Hungersnot im Grabfeld
Als im Grabfeld große Hungersnot herrschte,
wanderte ein Mann mit seiner Frau und einem zarten Kinde nach Thüringen,
um dem Mangel auszuweichen. Unterwegs in einem Wald übernahm ihn
das Elend, und er sprach zur Frau: »Tun wir nicht besser, daß
wir unser Kind schlachten und sein Fleisch essen, als daß wir selbst
durch die Nahrungslosigkeit verzehrt werden?« Die Frau widersetzte
sich einem so großen Verbrechen; zuletzt aber drückte ihn der
Hunger so, daß er das Kind gewaltsam aus den Mutterarmen riß
und seinen Willen durch die Tat ausgeführt hätte, wenn nicht
Gottes Erbarmen zuvorgekommen wäre.
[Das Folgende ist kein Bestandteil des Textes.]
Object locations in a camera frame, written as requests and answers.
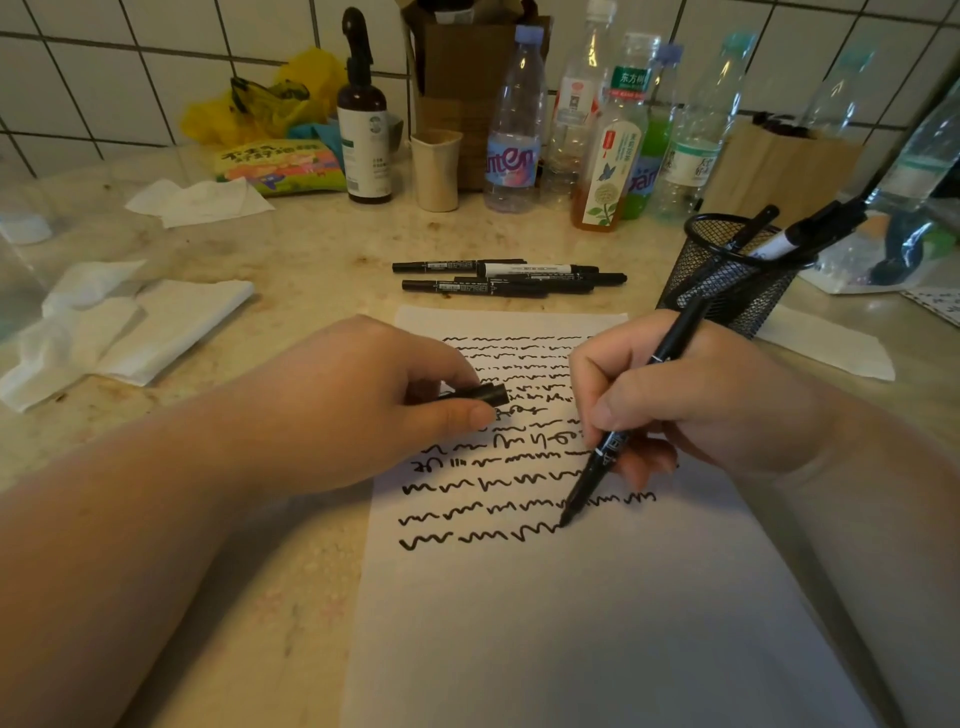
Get person's right forearm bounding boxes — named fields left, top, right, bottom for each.
left=734, top=389, right=960, bottom=728

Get black mesh pen holder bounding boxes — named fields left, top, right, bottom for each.
left=656, top=213, right=820, bottom=340

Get white paper sheet fine scribbles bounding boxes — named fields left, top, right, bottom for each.
left=341, top=305, right=879, bottom=728

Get brown spray bottle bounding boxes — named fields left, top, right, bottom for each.
left=335, top=7, right=394, bottom=205

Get small white paper piece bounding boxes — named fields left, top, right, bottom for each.
left=757, top=303, right=896, bottom=382

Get folded white napkin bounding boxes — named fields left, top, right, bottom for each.
left=97, top=279, right=256, bottom=388

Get zigzag scribbled paper sheet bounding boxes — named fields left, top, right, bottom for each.
left=903, top=288, right=960, bottom=329

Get beige cup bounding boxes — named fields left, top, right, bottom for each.
left=410, top=128, right=464, bottom=214

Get yellow plastic bag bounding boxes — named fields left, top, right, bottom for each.
left=179, top=48, right=348, bottom=148

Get person's left forearm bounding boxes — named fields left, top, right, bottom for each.
left=0, top=389, right=256, bottom=728

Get small cardboard box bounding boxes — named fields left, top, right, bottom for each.
left=701, top=112, right=865, bottom=226

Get clear bottle purple cap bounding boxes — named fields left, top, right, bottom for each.
left=483, top=24, right=547, bottom=215

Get green soda bottle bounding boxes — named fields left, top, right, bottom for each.
left=622, top=43, right=684, bottom=221

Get person's left hand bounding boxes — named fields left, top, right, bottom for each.
left=221, top=314, right=498, bottom=498

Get black pen cap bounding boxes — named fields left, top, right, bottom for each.
left=442, top=383, right=512, bottom=409

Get flat white tissue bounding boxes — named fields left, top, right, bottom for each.
left=125, top=177, right=275, bottom=229

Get clear bottle white cap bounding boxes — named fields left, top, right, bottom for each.
left=539, top=0, right=618, bottom=208

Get open cardboard box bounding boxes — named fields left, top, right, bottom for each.
left=397, top=0, right=553, bottom=193

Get orange tea bottle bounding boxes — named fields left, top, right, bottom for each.
left=571, top=31, right=663, bottom=232

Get person's right hand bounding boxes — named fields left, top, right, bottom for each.
left=568, top=308, right=840, bottom=494

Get water bottle teal cap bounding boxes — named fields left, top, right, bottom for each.
left=652, top=31, right=757, bottom=223
left=798, top=48, right=875, bottom=136
left=862, top=78, right=960, bottom=219

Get clear plastic bag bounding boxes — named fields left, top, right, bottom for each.
left=798, top=209, right=958, bottom=295

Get crumpled white tissue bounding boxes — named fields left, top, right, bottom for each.
left=0, top=260, right=148, bottom=414

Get colourful snack packet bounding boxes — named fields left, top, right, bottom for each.
left=213, top=140, right=348, bottom=198

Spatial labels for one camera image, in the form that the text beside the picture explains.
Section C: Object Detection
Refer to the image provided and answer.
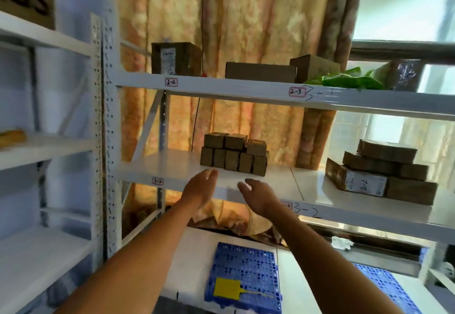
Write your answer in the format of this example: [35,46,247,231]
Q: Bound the person's right hand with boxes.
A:
[237,178,285,218]

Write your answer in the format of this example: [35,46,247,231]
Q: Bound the person's left hand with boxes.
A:
[181,169,219,210]

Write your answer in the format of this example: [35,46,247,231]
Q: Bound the white metal shelving rack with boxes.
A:
[91,4,455,314]

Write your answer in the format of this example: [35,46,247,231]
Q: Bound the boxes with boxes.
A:
[200,132,270,177]

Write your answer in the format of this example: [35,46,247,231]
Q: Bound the blue plastic pallet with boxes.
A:
[204,241,283,311]
[352,262,424,314]

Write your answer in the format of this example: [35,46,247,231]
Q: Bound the yellow tag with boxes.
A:
[213,277,274,300]

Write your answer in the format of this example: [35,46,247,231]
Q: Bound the dark cardboard box white label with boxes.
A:
[152,42,202,76]

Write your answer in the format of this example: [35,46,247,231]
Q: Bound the person's left forearm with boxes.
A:
[53,196,203,314]

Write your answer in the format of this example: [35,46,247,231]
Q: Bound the person's right forearm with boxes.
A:
[259,207,402,314]

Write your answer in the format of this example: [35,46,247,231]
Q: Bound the white crumpled tissue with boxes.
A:
[331,236,355,251]

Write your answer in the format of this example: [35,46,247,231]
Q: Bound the green plastic bag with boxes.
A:
[305,67,384,91]

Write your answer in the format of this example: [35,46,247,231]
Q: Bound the white metal storage rack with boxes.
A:
[0,9,107,314]

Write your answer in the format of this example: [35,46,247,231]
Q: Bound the shiny wrapped brown parcel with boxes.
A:
[373,58,426,93]

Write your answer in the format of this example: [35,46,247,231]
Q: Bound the yellow flat bundle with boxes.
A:
[0,129,27,149]

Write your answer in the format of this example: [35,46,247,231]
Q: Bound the thin black cable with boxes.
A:
[191,96,200,151]

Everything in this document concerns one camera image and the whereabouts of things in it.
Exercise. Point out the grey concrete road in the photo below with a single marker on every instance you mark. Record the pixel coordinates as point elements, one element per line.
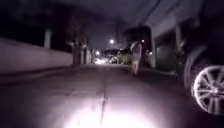
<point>83,93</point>

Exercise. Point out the building with pale roof edge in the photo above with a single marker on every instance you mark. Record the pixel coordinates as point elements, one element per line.
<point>173,20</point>

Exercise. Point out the dark car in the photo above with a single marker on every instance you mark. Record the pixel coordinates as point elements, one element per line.
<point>208,88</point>

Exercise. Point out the vehicle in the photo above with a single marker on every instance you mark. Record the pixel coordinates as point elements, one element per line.
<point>109,56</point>

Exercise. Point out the pale wall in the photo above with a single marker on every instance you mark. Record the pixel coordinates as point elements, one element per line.
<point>30,56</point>

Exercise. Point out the person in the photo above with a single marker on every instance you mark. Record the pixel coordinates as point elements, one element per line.
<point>135,56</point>

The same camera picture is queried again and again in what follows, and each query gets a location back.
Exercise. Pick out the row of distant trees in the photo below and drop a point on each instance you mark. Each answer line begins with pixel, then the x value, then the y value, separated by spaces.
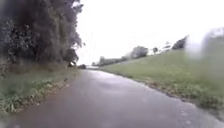
pixel 136 52

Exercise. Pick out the grass verge with leaves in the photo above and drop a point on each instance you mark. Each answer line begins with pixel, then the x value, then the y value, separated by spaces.
pixel 23 86

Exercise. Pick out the tall dark trees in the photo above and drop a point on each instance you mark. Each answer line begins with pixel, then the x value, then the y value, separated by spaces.
pixel 36 30

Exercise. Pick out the grey asphalt path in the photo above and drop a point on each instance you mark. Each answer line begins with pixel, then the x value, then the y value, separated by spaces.
pixel 110 103

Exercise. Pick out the grassy slope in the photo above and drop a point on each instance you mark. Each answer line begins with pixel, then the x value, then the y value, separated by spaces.
pixel 173 70

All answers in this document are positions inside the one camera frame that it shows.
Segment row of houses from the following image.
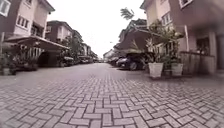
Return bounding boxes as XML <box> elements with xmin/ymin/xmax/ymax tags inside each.
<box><xmin>102</xmin><ymin>18</ymin><xmax>148</xmax><ymax>63</ymax></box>
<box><xmin>45</xmin><ymin>19</ymin><xmax>100</xmax><ymax>64</ymax></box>

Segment grey brick paved road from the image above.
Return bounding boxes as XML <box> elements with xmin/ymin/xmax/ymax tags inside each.
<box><xmin>0</xmin><ymin>62</ymin><xmax>224</xmax><ymax>128</ymax></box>

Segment palm tree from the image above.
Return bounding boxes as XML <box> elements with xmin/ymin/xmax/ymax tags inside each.
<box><xmin>120</xmin><ymin>7</ymin><xmax>136</xmax><ymax>21</ymax></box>

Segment potted plants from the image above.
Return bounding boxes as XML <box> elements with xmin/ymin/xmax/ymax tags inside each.
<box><xmin>0</xmin><ymin>49</ymin><xmax>40</xmax><ymax>76</ymax></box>

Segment beige and brown house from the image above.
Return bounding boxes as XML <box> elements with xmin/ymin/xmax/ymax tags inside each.
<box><xmin>0</xmin><ymin>0</ymin><xmax>56</xmax><ymax>42</ymax></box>

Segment pink and brown house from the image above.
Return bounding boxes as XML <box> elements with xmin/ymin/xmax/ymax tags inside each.
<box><xmin>139</xmin><ymin>0</ymin><xmax>224</xmax><ymax>71</ymax></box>

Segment potted plant in white pot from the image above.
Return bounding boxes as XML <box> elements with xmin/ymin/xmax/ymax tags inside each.
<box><xmin>166</xmin><ymin>27</ymin><xmax>185</xmax><ymax>78</ymax></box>
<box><xmin>145</xmin><ymin>20</ymin><xmax>168</xmax><ymax>79</ymax></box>

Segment brown carport canopy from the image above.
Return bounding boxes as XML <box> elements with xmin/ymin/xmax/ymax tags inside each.
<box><xmin>3</xmin><ymin>35</ymin><xmax>71</xmax><ymax>52</ymax></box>
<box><xmin>113</xmin><ymin>27</ymin><xmax>163</xmax><ymax>58</ymax></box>

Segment dark parked car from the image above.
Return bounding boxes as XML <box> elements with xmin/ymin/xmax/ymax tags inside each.
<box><xmin>115</xmin><ymin>54</ymin><xmax>148</xmax><ymax>71</ymax></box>

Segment low fence wall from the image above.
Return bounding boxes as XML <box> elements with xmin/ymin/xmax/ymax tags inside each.
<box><xmin>179</xmin><ymin>50</ymin><xmax>216</xmax><ymax>76</ymax></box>

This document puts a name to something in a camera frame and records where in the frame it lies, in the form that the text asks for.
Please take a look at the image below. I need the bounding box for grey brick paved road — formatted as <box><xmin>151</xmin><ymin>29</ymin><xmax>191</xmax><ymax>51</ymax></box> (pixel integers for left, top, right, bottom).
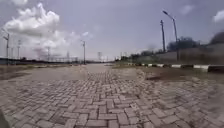
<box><xmin>0</xmin><ymin>63</ymin><xmax>224</xmax><ymax>128</ymax></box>

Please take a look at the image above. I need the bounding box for dark utility pole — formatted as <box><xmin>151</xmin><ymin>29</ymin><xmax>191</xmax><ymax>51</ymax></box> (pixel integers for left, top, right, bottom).
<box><xmin>159</xmin><ymin>19</ymin><xmax>167</xmax><ymax>53</ymax></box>

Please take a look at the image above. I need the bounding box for black and white kerb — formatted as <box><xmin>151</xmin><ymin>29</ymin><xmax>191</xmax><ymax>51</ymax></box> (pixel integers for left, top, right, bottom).
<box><xmin>127</xmin><ymin>62</ymin><xmax>224</xmax><ymax>74</ymax></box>

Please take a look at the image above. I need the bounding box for bare dirt ground strip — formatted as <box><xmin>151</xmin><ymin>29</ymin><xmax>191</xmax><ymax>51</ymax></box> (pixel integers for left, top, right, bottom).
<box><xmin>111</xmin><ymin>64</ymin><xmax>224</xmax><ymax>84</ymax></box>

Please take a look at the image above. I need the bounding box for row of utility poles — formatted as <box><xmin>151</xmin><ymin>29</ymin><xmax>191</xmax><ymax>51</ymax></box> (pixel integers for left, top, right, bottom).
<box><xmin>1</xmin><ymin>29</ymin><xmax>104</xmax><ymax>65</ymax></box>

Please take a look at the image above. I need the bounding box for street lamp pole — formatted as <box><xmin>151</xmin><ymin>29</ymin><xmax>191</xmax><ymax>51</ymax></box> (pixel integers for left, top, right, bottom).
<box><xmin>162</xmin><ymin>10</ymin><xmax>181</xmax><ymax>62</ymax></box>

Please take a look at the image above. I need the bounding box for row of trees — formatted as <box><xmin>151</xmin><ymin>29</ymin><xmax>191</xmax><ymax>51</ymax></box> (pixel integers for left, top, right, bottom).
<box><xmin>114</xmin><ymin>31</ymin><xmax>224</xmax><ymax>63</ymax></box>

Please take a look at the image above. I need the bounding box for low dark fence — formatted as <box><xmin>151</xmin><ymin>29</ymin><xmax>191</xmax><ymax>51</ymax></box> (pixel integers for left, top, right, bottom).
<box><xmin>0</xmin><ymin>57</ymin><xmax>104</xmax><ymax>66</ymax></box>

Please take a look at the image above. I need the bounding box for long grey wall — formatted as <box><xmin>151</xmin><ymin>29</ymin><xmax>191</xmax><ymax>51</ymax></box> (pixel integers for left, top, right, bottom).
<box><xmin>133</xmin><ymin>43</ymin><xmax>224</xmax><ymax>66</ymax></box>

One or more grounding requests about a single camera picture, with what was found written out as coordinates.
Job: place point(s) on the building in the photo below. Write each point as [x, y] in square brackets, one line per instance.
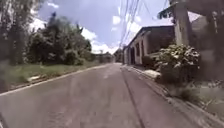
[213, 50]

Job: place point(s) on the green bush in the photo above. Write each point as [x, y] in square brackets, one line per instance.
[176, 58]

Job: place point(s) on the pale house with dark roof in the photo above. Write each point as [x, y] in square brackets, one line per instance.
[150, 40]

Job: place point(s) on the grass verge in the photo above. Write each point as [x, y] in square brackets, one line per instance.
[40, 70]

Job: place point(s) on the row of trees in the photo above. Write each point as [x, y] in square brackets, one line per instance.
[56, 40]

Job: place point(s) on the concrete pole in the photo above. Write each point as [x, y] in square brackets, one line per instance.
[182, 26]

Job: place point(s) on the overgrown verge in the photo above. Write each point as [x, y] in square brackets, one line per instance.
[206, 96]

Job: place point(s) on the grey concrete road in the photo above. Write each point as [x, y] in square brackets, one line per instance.
[90, 100]

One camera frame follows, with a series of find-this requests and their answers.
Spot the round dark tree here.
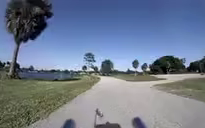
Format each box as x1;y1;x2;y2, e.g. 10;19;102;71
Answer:
100;59;115;76

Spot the thin tall tree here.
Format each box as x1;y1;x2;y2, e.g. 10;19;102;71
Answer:
83;52;97;73

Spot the small palm tree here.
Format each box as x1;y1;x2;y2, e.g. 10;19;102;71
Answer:
131;58;140;77
140;62;149;75

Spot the grass island with shade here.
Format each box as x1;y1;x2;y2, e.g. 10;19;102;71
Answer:
107;72;167;83

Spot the pale grey paved path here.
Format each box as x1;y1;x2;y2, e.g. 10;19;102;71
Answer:
29;72;205;128

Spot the robot's own part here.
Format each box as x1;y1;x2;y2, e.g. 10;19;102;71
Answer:
62;118;77;128
93;108;122;128
132;116;148;128

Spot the large dark bushy tree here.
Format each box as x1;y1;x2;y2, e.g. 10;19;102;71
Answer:
149;55;188;75

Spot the green grass verge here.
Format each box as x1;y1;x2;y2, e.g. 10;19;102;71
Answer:
0;74;101;128

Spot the tall palm tree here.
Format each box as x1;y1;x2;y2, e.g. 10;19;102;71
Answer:
4;0;54;79

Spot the grass patch beside path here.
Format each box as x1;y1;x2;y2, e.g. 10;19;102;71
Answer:
153;77;205;106

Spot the dark trees clump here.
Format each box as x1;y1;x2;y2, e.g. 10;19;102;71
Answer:
187;50;205;74

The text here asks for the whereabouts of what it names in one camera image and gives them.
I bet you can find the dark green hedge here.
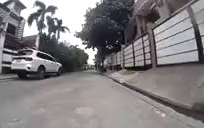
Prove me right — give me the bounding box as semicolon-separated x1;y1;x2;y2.
39;35;90;73

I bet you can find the grey asphalt road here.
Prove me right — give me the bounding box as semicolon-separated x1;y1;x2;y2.
0;69;204;128

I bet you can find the large dark tree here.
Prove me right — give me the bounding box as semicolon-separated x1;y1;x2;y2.
75;0;136;69

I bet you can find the palm tree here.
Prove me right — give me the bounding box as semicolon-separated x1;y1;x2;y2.
26;0;59;51
45;15;71;42

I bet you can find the beige building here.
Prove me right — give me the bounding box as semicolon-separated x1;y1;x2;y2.
124;0;194;44

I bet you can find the white car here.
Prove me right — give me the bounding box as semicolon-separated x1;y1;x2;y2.
10;48;63;80

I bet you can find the grey concrete pavement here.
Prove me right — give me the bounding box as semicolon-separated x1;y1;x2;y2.
102;61;204;116

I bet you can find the white slatted fence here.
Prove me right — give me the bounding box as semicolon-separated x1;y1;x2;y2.
102;0;204;71

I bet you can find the multi-storey building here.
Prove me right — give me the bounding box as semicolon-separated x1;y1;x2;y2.
0;0;28;51

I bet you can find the white wall with pillar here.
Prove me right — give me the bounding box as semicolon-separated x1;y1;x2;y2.
0;22;20;75

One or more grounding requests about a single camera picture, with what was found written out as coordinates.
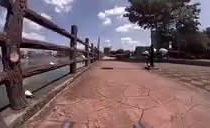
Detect building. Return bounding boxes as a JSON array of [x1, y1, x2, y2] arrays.
[[103, 46, 112, 56]]

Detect red stamped concrete path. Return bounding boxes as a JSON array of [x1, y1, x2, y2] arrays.
[[17, 59, 210, 128]]

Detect robot's own part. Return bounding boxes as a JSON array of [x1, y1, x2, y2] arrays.
[[61, 119, 74, 128], [133, 122, 144, 128]]

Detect grey water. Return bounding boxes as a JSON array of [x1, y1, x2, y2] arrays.
[[0, 55, 91, 111]]

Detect concrete kerb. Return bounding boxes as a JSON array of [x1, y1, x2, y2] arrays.
[[0, 61, 101, 128]]

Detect group of trees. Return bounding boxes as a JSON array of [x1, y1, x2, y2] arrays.
[[122, 0, 210, 60]]

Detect low dark hedge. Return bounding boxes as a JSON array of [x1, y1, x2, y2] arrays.
[[159, 57, 210, 67]]

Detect checkered tile paving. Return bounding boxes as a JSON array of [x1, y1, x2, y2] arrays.
[[152, 62, 210, 95]]

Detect wooden post and rail fence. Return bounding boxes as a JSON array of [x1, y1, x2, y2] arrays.
[[0, 0, 102, 111]]

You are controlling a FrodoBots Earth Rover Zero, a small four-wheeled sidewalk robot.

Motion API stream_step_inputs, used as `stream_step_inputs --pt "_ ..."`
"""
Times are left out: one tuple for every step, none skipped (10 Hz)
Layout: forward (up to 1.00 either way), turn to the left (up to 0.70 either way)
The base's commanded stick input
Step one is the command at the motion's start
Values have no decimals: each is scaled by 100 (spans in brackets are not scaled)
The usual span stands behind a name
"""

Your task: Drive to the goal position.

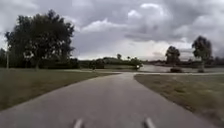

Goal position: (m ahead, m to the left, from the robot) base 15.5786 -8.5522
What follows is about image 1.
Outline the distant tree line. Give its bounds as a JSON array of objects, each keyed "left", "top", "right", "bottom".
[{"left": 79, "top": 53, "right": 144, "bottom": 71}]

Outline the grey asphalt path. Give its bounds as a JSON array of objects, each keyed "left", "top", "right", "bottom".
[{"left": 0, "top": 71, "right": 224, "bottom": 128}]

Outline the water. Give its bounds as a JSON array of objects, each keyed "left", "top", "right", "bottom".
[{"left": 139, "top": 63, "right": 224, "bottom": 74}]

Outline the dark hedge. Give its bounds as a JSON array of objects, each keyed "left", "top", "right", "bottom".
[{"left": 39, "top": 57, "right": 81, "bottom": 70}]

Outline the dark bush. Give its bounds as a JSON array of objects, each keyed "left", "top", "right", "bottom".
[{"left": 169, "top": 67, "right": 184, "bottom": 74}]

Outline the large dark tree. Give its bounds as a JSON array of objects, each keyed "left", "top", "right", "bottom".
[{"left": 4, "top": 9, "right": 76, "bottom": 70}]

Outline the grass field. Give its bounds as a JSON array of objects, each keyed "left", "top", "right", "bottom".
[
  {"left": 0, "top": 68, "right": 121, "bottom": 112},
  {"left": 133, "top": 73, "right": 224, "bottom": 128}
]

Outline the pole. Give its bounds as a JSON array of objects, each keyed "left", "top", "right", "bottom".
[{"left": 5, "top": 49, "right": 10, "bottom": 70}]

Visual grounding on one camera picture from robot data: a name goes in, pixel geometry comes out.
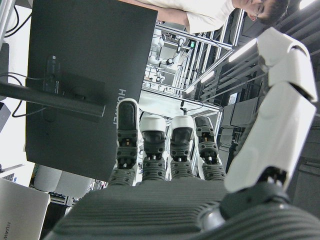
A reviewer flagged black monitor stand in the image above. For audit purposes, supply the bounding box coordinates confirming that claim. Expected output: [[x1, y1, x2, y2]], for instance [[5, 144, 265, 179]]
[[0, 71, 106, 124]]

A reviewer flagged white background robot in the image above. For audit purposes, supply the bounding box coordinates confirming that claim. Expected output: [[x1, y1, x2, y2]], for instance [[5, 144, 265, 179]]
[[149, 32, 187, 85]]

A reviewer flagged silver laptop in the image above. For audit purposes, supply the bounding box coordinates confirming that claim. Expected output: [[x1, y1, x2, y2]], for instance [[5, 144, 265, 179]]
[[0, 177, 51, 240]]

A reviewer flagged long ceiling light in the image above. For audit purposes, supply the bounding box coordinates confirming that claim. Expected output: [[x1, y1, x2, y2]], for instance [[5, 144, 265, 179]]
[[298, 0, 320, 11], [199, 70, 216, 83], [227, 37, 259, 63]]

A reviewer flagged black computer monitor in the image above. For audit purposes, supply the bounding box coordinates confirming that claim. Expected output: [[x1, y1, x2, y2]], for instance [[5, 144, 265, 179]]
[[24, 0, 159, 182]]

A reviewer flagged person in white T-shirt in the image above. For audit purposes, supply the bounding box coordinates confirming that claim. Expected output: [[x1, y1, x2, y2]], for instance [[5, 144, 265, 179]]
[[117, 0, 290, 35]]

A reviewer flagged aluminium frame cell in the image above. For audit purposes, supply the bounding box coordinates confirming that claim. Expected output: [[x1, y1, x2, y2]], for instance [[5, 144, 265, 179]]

Denn indem er, wie er hernachmals
in Thüringen oft erzählte, das Schwert zog, um das Söhnlein
zu würgen, sah er in der Ferne zwei Wölfe über einer Hindin
stehen und sie zerfleischen. Sogleich ließ er von seinem Kinde ab,
scheuchte die Wölfe vom Aas weg, das sie kaum gekostet hatten, und
kam mit dem lebendigen Sohn und der gefundenen Speise zu seiner Frau wieder.
Kommentar: Annales fuldenses ad ann. 850.